**Recorded data**
┏━━
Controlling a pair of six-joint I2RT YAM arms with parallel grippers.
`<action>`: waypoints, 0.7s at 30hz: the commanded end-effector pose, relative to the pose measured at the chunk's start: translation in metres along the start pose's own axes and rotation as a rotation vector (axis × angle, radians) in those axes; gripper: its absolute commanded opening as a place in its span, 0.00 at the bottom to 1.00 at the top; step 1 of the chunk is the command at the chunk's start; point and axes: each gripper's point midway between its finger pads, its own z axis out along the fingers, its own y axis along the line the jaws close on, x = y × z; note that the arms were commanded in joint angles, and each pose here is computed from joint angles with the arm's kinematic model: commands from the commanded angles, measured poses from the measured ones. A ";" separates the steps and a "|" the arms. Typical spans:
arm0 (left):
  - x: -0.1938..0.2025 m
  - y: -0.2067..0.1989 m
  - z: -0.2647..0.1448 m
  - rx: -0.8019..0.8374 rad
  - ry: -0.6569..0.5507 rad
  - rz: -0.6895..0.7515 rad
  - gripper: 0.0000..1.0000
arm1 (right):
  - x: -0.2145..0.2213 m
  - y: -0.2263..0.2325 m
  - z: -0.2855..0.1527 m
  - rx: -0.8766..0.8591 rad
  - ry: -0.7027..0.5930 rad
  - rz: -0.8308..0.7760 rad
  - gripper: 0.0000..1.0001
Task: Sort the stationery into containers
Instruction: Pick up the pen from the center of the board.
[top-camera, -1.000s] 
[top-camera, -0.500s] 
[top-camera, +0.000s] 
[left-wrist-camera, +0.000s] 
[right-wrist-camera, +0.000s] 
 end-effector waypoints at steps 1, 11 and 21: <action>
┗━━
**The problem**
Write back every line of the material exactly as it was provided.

**Written response**
Controlling a pair of six-joint I2RT YAM arms with parallel grippers.
`<action>`: waypoints, 0.7s at 30hz: the commanded end-effector pose, relative to the pose measured at the chunk's start: translation in metres along the start pose's own axes and rotation as a rotation vector (axis × angle, radians) in those axes; gripper: its absolute commanded opening as a place in its span, 0.00 at the bottom to 1.00 at the top; step 1 of the chunk is the command at the chunk's start; point and axes: each gripper's point midway between its finger pads, its own z axis out along the fingers, its own y axis along the line the jaws close on, x = y × z; note that the arms were commanded in joint angles, and each pose here is computed from joint angles with the arm's kinematic model: commands from the commanded angles, measured poses from the measured ones. A ";" separates the steps and a "|" the arms. Typical spans:
arm0 (left):
  - x: -0.1938..0.2025 m
  - y: -0.2067..0.1989 m
  - z: -0.2647..0.1448 m
  - rx: -0.8019..0.8374 rad
  - ry: -0.6569..0.5507 rad
  - rz: -0.6895..0.7515 rad
  - gripper: 0.0000..1.0000
arm1 (right):
  - x: -0.2145..0.2213 m
  - y: -0.2263..0.2325 m
  - z: -0.2855..0.1527 m
  - rx: -0.8766..0.8591 rad
  - ry: -0.7027..0.5930 rad
  - rz: -0.8308..0.7760 rad
  - gripper: 0.0000..1.0001
Task: Sort the stationery into containers
Instruction: Pick up the pen from the center of the board.
[top-camera, -1.000s] 
[top-camera, -0.500s] 
[top-camera, +0.000s] 
[left-wrist-camera, +0.000s] 
[right-wrist-camera, +0.000s] 
 end-effector waypoints at steps 1, 11 and 21: <action>

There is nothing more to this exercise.